### Your task:
Reproduce the whole listing, keeping each word unchanged.

[Exercise data — start]

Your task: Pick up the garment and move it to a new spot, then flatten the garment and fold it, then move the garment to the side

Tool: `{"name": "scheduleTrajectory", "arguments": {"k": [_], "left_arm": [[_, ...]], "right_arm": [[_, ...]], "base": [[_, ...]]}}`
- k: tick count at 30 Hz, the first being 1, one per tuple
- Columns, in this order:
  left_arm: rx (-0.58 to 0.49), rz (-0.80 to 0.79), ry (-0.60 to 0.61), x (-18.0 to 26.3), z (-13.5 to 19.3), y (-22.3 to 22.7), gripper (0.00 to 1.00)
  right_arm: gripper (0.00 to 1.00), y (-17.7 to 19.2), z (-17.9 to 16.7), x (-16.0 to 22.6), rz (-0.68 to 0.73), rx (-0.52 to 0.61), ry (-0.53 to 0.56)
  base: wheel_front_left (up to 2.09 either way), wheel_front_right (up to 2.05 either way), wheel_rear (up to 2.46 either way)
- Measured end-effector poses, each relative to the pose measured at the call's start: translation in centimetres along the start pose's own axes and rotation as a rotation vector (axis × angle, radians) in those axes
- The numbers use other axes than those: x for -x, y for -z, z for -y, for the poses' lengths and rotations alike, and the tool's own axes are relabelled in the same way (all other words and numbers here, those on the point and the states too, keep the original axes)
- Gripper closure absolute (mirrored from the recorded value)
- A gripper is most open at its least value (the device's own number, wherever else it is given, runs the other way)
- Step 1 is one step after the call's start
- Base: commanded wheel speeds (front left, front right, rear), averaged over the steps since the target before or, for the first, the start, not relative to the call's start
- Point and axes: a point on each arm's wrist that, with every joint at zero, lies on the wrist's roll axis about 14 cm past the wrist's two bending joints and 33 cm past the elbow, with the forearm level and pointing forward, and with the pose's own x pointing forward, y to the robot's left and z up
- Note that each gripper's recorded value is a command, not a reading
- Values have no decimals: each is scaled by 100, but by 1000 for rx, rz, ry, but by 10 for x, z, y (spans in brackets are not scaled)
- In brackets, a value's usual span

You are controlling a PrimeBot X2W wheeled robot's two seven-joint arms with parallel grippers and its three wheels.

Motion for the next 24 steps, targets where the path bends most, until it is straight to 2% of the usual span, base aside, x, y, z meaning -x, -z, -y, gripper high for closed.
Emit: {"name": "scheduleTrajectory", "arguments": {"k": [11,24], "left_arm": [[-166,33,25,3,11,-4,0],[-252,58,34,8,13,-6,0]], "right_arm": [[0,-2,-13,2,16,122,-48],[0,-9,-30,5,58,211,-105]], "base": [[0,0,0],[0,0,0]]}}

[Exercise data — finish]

### Exercise response:
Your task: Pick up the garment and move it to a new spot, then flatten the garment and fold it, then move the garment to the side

Tool: `{"name": "scheduleTrajectory", "arguments": {"k": [_], "left_arm": [[_, ...]], "right_arm": [[_, ...]], "base": [[_, ...]]}}`
- k: tick count at 30 Hz, the first being 1, one per tuple
- Columns, in this order:
  left_arm: rx (-0.58 to 0.49), rz (-0.80 to 0.79), ry (-0.60 to 0.61), x (-18.0 to 26.3), z (-13.5 to 19.3), y (-22.3 to 22.7), gripper (0.00 to 1.00)
  right_arm: gripper (0.00 to 1.00), y (-17.7 to 19.2), z (-17.9 to 16.7), x (-16.0 to 22.6), rz (-0.68 to 0.73), rx (-0.52 to 0.61), ry (-0.53 to 0.56)
  base: wheel_front_left (up to 2.09 either way), wheel_front_right (up to 2.05 either way), wheel_rear (up to 2.46 either way)
- Measured end-effector poses, each relative to the pose measured at the call's start: translation in centimetres along the start pose's own axes and rotation as a rotation vector (axis × angle, radians) in those axes
- The numbers use other axes than those: x for -x, y for -z, z for -y, for the poses' lengths and rotations alike, and the tool's own axes are relabelled in the same way (all other words and numbers here, those on the point and the states too, keep the original axes)
- Gripper closure absolute (mirrored from the recorded value)
- A gripper is most open at its least value (the device's own number, wherever else it is given, runs the other way)
- Step 1 is one step after the call's start
- Base: commanded wheel speeds (front left, front right, rear), averaged over the steps since the target before or, for the first, the start, not relative to the call's start
- Point and axes: a point on each arm's wrist that, with every joint at zero, lies on the wrist's roll axis about 14 cm past the wrist's two bending joints and 33 cm past the elbow, with the forearm level and pointing forward, and with the pose's own x pointing forward, y to the robot's left and z up
- Note that each gripper's recorded value is a command, not a reading
- Values have no decimals: each is scaled by 100, but by 1000 for rx, rz, ry, but by 10 for x, z, y (spans in brackets are not scaled)
- In brackets, a value's usual span

You are controlling a PrimeBot X2W wheeled robot's two seven-joint arms with parallel grippers and its three wheels.

Motion for the next 24 steps, targets where the path bends most, until it is straight to 2% of the usual span, base aside, x, y, z meaning -x, -z, -y, gripper high for closed.
Emit: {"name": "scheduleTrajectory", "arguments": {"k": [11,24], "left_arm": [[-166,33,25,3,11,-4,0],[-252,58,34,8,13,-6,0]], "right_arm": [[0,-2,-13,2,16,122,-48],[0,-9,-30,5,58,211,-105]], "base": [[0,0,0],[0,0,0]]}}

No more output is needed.